Work instruction
Could you return every line of the records below that contains the word "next"?

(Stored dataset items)
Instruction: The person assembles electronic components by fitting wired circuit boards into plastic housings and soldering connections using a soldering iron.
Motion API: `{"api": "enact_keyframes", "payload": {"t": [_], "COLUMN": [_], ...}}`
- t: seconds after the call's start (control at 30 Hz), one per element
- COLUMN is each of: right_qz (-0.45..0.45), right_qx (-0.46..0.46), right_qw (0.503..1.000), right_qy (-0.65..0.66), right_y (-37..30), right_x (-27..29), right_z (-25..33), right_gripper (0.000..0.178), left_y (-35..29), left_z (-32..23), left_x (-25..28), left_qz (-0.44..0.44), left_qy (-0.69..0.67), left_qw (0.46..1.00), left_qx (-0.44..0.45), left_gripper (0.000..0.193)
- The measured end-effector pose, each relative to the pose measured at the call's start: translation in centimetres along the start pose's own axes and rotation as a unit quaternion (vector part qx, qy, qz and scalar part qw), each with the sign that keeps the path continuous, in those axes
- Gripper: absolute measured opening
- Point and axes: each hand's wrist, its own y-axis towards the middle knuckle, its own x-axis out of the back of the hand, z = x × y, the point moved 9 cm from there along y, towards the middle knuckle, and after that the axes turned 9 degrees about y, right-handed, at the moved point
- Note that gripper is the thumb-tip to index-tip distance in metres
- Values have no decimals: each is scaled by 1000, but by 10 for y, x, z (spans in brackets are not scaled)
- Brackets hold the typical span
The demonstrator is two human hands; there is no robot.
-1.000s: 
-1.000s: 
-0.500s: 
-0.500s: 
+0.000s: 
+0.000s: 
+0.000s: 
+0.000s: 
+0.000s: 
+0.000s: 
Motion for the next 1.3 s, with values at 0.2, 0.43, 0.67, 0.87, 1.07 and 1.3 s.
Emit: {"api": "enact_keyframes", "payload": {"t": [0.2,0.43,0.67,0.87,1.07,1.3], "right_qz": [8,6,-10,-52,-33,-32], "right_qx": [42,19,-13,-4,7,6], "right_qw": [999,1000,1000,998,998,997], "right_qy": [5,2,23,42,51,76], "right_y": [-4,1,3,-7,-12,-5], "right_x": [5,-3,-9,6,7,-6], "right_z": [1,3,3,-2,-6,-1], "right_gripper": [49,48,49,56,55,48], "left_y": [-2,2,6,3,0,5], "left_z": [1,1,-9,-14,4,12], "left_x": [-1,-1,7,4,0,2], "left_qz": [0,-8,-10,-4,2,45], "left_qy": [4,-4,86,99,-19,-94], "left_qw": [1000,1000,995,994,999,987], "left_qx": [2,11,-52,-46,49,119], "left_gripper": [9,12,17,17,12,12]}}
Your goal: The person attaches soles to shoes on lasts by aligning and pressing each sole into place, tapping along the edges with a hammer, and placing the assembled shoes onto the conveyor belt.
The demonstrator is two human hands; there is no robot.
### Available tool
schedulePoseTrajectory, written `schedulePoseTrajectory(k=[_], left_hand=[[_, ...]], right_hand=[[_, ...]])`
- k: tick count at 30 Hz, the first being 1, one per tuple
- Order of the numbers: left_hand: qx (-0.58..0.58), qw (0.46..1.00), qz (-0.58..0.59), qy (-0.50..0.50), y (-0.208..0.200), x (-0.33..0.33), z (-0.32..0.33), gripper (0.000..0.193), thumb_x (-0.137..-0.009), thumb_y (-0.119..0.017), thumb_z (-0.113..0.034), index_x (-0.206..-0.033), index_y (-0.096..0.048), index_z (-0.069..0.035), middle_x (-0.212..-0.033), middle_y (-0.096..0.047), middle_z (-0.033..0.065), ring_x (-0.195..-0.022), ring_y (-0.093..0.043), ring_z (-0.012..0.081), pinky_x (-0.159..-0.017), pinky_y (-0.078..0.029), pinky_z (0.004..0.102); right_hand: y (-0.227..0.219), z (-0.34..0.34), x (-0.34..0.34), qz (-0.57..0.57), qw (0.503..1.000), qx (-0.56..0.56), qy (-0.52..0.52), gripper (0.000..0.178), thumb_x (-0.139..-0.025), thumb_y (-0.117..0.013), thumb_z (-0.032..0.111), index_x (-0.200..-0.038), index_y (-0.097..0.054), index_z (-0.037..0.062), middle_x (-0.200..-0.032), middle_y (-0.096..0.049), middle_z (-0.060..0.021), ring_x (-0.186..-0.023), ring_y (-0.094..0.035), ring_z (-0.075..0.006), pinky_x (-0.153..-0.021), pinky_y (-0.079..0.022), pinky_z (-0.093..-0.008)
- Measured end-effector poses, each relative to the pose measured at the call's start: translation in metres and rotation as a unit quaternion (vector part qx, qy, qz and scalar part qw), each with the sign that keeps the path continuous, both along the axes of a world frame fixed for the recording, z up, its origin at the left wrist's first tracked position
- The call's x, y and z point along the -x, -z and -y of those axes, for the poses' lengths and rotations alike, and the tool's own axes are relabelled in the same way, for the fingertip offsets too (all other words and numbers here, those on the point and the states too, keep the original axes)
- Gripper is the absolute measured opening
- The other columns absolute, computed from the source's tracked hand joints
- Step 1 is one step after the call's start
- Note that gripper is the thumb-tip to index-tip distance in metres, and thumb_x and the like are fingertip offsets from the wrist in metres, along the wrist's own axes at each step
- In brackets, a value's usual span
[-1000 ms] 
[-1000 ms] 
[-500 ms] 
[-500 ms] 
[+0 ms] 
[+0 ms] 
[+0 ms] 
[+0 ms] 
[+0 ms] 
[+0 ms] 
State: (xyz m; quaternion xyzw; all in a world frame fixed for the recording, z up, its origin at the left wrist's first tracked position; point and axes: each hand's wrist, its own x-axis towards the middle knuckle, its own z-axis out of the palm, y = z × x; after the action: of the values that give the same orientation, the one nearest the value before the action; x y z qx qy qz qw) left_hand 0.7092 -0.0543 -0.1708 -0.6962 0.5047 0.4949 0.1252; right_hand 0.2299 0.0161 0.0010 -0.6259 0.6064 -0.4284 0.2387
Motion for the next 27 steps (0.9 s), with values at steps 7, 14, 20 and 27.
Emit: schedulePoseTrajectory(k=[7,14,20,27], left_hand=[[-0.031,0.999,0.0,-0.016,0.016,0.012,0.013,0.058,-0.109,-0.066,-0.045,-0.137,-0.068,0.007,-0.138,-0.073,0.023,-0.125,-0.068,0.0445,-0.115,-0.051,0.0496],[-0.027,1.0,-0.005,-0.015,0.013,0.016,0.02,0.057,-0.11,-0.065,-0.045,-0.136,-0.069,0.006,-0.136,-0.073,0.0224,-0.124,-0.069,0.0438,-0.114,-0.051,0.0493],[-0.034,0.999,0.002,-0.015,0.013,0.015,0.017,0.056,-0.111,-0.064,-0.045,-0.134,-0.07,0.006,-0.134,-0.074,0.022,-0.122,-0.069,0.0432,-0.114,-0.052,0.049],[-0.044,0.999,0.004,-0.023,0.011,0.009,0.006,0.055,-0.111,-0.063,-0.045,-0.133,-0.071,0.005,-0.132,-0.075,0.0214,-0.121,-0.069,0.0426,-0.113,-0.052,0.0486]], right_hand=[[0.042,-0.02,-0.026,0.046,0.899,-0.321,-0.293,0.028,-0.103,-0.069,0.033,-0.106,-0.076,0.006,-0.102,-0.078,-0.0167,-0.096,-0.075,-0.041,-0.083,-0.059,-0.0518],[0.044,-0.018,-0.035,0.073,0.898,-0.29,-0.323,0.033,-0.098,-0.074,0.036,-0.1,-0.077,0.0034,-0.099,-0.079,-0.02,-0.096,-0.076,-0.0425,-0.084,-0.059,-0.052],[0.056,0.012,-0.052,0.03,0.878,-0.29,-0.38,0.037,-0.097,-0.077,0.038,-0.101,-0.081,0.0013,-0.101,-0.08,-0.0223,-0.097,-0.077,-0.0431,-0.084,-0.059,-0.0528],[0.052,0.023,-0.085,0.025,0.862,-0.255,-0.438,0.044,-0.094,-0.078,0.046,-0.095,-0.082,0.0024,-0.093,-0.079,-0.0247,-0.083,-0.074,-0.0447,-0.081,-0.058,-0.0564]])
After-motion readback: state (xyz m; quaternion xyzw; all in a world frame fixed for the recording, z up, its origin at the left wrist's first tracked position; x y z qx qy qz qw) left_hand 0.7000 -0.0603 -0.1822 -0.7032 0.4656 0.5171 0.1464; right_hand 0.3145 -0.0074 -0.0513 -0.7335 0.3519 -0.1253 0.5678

Finished task
Motion for the next 1.3 s, with values at 0.2, 0.43, 0.67, 0.87, 1.07 and 1.3 s.
Motion for the next 27 steps (0.9 s), with values at steps 7, 14, 20 and 27.

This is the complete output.